From the responses, we will more than likely use all of his fields. In order for us to get all the fields, it would be wise to firm up the date and put a deposit down. 

Also, we need to get a uniform amount of birds per hunter. It would be silly to hunt a field with someone paying for 7 birds, while the hunter next to him only paid for 3.
I'm thinking either the "minimum of 4 birds" or 5.

Prices are $15 a bird, with a $5 per gun charge. For safety's sake, I would not recommend more than 5 hunter per field. This would limit us to 15 guys/gals.

Naturally, if we get some type of "weather phenomenon", like 30 mph winds or fields covered with 2 feet of snow, we would have to postpone this.

Once we get a firm date, firm amount of birds, I might be able to hammer out some type of deal. 

He will allow us to utilize the Club House for the "After Hunt Cheer". Maybe we can bring some soups, chilis or other type of group foods in crock pots.


----------



## DANN09 (May 3, 2000)

You can firm me up Mr. Ralf. I vote for 5 birds and a sunday date. 
And I'll bring my dog. Give You a deposit at the Dec. 7 outing if needed.


----------



## ESOX (Nov 20, 2000)

I'm wide open, just let me know how much and when.


----------



## Kevin (Oct 4, 2000)

I am going on a preserve hunt this Sunday.

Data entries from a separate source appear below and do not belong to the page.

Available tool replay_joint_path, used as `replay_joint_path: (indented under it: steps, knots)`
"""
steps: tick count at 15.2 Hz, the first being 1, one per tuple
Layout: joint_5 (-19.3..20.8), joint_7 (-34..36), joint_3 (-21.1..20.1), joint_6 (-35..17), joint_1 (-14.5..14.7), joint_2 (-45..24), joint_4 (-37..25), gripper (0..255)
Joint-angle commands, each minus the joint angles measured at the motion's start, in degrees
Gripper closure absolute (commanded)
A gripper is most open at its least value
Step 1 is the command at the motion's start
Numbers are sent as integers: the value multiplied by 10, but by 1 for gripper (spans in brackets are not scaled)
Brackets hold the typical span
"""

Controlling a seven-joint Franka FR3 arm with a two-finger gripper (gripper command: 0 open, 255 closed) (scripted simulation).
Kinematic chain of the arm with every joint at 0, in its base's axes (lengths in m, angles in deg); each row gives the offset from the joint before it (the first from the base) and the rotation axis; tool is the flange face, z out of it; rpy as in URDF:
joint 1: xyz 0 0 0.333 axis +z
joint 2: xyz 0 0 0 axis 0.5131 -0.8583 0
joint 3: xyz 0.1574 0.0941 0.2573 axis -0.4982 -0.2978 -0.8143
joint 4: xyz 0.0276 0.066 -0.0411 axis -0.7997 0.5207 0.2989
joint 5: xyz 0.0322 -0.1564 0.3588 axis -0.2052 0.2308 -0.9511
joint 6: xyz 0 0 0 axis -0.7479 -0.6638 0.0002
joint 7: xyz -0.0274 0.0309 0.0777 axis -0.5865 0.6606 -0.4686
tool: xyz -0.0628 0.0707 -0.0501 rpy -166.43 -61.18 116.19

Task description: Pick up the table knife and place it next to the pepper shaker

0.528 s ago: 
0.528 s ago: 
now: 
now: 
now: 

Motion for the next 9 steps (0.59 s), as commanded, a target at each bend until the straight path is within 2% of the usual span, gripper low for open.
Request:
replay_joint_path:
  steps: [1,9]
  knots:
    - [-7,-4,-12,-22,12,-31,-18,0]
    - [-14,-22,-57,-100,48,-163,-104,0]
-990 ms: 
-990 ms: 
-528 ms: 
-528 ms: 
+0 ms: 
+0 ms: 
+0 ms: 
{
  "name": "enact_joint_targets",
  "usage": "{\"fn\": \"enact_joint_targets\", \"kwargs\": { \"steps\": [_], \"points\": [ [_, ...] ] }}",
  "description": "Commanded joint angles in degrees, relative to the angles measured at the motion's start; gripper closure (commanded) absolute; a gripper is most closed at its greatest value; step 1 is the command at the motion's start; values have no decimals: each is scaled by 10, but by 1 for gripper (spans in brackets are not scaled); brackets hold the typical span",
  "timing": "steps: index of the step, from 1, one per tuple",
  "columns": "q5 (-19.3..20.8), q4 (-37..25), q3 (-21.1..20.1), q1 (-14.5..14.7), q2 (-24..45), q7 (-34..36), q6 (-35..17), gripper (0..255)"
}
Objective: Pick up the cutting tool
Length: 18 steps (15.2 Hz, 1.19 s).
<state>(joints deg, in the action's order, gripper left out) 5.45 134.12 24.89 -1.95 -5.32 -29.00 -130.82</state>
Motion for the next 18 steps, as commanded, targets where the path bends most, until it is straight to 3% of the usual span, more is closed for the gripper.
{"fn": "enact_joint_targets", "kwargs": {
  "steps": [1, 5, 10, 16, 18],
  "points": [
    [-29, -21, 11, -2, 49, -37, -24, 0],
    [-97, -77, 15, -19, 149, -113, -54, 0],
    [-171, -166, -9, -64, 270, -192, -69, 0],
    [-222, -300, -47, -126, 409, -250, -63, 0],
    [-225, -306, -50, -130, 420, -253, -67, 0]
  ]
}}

We have gone to Rooster Ranch a few times in the past.
I am not sure which one we are going to this time.

I can post costs and conditions, for the sake of comparison (negotiation?) if anyone is interested.

Kevin


----------



## gunrod (Jan 16, 2001)

Sundays are best for me and just give me a couple weeks notice so I can take the day off. I would even be willing to go as high as the 5 birds. $80 bucks sounds cheap for the good time expected. Besides, I'll make that back in saving money buying pheasant feathers for tying. Let me know....


----------



## Dead Bird (Oct 2, 2001)

the first week is the duck opener and the 3rd weekend is a family ski trip but the rest is open for me...

five birds sounds good... 

if you need a depoist PM me..


----------



## slammer00 (Mar 7, 2002)

I have never been on one of these hunts before and would love to go. Just keep me udated on price, place, and time and i think i can pull something off. Heck who knows i might beable to drag Weezers lazy *** to go .


----------



## Shoeman (Aug 26, 2000)

Slammer,
It looks like $80.00

I'm still looking for some input on a date.

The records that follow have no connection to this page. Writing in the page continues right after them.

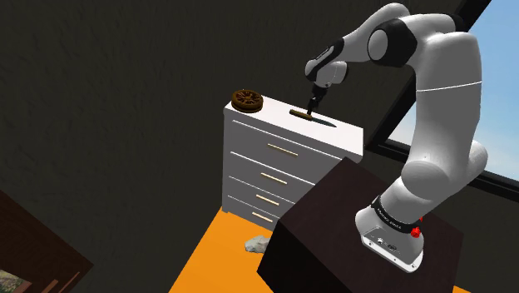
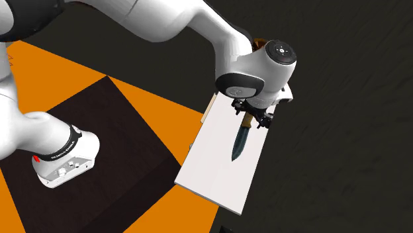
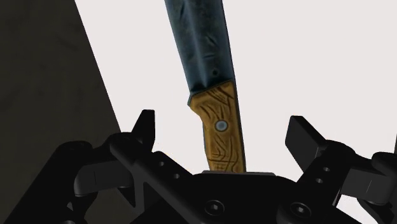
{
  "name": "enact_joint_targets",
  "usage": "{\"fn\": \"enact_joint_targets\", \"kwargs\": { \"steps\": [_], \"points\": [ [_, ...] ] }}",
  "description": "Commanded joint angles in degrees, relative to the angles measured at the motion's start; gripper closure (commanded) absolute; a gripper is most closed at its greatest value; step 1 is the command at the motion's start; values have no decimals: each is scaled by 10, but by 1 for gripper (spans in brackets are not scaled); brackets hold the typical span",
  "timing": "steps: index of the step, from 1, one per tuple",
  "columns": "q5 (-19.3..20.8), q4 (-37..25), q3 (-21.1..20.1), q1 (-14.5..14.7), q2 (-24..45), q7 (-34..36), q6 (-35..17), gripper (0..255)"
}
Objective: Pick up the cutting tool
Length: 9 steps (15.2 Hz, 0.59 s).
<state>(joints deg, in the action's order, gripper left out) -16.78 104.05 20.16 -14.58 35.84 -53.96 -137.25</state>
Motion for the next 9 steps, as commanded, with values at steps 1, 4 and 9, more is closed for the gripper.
{"fn": "enact_joint_targets", "kwargs": {
  "steps": [1, 4, 9],
  "points": [
    [-5, -6, -5, -5, 14, -5, -8, 0],
    [-12, -9, -11, -9, 32, -9, -22, 0],
    [-18, -15, -16, -14, 48, -12, -33, 255]
  ]
}}
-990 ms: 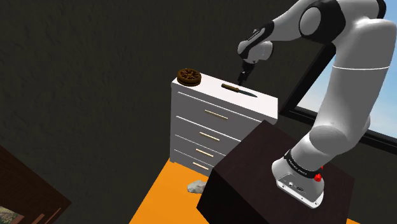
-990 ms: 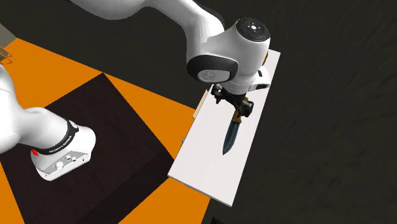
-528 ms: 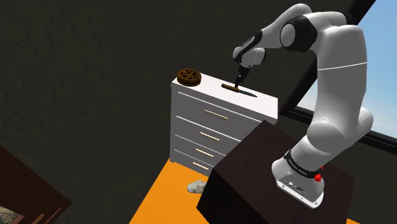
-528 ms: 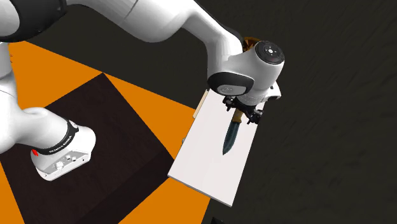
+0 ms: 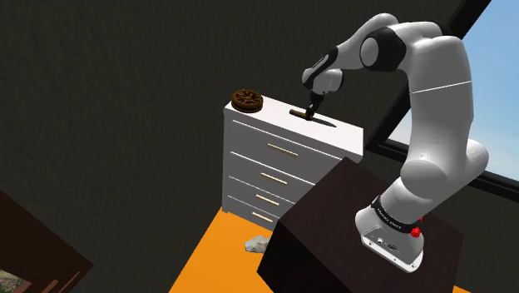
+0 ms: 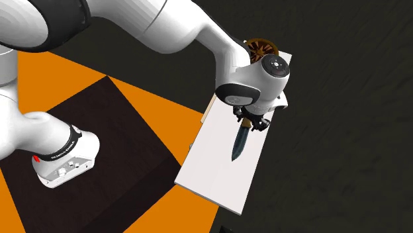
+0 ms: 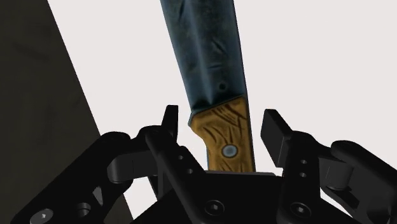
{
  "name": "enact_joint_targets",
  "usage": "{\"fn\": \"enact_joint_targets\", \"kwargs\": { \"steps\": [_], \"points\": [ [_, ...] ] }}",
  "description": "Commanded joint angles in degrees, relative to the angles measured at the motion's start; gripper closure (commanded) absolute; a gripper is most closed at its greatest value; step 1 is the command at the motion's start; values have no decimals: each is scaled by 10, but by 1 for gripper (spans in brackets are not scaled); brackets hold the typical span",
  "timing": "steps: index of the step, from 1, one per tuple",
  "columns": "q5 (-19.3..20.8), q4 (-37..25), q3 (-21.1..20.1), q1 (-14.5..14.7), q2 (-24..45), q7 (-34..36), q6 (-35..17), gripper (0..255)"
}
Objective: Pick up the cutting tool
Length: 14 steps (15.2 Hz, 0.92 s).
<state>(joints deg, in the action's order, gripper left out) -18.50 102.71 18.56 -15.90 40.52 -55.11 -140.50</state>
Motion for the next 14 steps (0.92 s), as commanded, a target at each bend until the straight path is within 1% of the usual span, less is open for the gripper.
{"fn": "enact_joint_targets", "kwargs": {
  "steps": [1, 9, 14],
  "points": [
    [0, -1, 0, 0, 2, 0, -1, 255],
    [0, 1, 0, 0, 0, 0, -1, 255],
    [10, 7, 10, 7, -29, 6, 22, 255]
  ]
}}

Sunday after the Super Bowl? 
We can either have a morning or afternoon hunt. I would suggest a morning hunt.


----------



## Whit1 (Apr 27, 2001)

Ralph,
Concerning a date let me first check my work schedule.

Hmmmm! Mon, Tues, Wed, Thurs, Fri, Sat, and Sun. look good for the rest of the year and well into next year.

I think a morning hunt would be the best option.


----------



## Hunter333 (Jan 19, 2000)

I have been on one pheasant hunt at a ranch. It was raining so the brids were all wet and could not fly more than 10 feet. The guides stood in a trailer that had tall sides and tossed the birds out trying to get them to fly. They landed with a thud and we watched them run into the woods. Later, the guides had dried some of the birds and released them and those did fly. I was not impressed with this hunt. Not necessarily the outfits fault or was it? I hope that this hunt is different.


----------



## Shoeman (Aug 26, 2000)

This place is "top-notch"
Ripley has discouraged us a few times over the last 5 years, if the conditions weren't favorable to a decent hunt. Allow me to add, he has a flight pen, that spans several acres. These birds will fly. Trust me....lol
Sometimes they fly too good.  

I have been to several preserves and only flushed about 40-50% of the birds we put out. At Rip's we have always flushed more than we paid for. His fields are ideal for the dogs and the hunters. Just enough cover to make it interesting, yet easy on the hunters and the dogs. 

You will like it. 

Like mentioned in the previous thread, we may have to move our date if the hunting conditions aren't favorable, do to high winds or too much snow.


----------